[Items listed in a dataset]
--- START ---
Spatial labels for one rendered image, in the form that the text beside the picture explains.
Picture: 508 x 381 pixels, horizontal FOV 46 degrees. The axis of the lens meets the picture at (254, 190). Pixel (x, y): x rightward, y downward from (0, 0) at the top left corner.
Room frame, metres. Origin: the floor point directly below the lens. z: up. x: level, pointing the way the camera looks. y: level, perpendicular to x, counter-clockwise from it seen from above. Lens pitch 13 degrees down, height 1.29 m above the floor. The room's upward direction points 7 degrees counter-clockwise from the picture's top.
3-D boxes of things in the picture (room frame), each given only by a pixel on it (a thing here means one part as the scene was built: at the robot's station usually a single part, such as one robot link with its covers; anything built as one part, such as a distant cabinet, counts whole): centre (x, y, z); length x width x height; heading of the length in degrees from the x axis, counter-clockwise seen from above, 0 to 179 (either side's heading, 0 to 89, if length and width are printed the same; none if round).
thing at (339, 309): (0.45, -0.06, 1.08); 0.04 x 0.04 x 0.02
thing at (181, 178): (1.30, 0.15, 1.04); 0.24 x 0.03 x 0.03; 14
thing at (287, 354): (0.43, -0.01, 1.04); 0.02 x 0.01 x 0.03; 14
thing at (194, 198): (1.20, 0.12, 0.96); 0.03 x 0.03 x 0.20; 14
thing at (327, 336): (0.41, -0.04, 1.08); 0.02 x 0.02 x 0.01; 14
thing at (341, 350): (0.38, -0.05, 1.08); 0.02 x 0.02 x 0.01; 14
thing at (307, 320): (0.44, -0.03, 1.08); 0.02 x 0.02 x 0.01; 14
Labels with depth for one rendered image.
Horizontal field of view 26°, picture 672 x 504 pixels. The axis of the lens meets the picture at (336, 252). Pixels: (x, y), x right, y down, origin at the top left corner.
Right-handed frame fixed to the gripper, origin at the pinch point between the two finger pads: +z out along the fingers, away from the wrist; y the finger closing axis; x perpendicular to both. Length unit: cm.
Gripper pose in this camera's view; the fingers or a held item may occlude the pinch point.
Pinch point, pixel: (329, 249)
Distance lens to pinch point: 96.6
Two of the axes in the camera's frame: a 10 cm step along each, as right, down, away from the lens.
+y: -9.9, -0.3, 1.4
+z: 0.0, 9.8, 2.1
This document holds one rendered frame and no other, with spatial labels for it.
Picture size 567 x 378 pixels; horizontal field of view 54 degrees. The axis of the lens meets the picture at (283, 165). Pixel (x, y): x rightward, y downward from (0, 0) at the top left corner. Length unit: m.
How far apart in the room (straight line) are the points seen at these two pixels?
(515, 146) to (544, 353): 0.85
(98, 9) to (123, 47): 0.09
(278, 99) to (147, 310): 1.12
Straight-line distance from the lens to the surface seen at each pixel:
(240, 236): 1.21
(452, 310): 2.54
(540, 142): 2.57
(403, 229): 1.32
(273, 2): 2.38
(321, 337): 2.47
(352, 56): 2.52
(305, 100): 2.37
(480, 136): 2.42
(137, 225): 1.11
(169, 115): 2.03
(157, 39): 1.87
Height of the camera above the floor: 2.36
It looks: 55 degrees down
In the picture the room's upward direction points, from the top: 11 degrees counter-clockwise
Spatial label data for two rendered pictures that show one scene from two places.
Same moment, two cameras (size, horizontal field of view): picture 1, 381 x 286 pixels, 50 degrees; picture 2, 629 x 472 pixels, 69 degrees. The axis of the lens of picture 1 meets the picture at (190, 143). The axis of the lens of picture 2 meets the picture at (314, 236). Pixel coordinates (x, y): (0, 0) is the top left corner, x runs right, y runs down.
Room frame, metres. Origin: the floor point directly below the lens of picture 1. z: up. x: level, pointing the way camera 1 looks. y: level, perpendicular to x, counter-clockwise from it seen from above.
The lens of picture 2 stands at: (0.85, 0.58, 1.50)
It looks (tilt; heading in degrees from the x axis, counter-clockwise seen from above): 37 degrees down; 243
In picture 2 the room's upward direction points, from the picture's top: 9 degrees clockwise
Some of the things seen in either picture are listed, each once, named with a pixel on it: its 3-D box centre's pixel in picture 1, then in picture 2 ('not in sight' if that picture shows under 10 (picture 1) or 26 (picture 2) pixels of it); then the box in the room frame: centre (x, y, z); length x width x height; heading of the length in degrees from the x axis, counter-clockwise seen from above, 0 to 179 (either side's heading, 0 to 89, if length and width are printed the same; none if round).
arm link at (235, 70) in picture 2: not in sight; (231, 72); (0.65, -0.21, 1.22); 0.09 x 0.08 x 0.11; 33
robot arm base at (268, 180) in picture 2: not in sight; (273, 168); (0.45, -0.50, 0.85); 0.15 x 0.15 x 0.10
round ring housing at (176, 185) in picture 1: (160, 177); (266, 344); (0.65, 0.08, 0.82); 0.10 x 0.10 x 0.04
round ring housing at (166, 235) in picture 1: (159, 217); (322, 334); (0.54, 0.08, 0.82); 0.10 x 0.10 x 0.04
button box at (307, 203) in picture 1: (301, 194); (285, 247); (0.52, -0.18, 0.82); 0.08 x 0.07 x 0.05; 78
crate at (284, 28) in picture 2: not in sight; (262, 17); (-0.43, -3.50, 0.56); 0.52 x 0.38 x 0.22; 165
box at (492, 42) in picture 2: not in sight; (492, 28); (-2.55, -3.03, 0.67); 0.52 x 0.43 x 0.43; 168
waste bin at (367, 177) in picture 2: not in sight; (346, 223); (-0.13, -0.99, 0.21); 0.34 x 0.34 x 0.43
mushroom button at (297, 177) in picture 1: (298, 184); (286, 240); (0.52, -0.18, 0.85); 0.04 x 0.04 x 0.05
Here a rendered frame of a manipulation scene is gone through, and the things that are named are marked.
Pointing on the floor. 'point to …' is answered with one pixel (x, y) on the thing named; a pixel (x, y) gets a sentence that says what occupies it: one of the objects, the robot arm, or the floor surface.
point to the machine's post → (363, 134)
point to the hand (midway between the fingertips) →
--- END ---
◆ **YOUR INSTRUCTIONS**
Report all lines of the data that include the word "housing".

◆ **RESPONSE AREA**
round ring housing at (176, 185) in picture 1: (160, 177); (266, 344); (0.65, 0.08, 0.82); 0.10 x 0.10 x 0.04
round ring housing at (166, 235) in picture 1: (159, 217); (322, 334); (0.54, 0.08, 0.82); 0.10 x 0.10 x 0.04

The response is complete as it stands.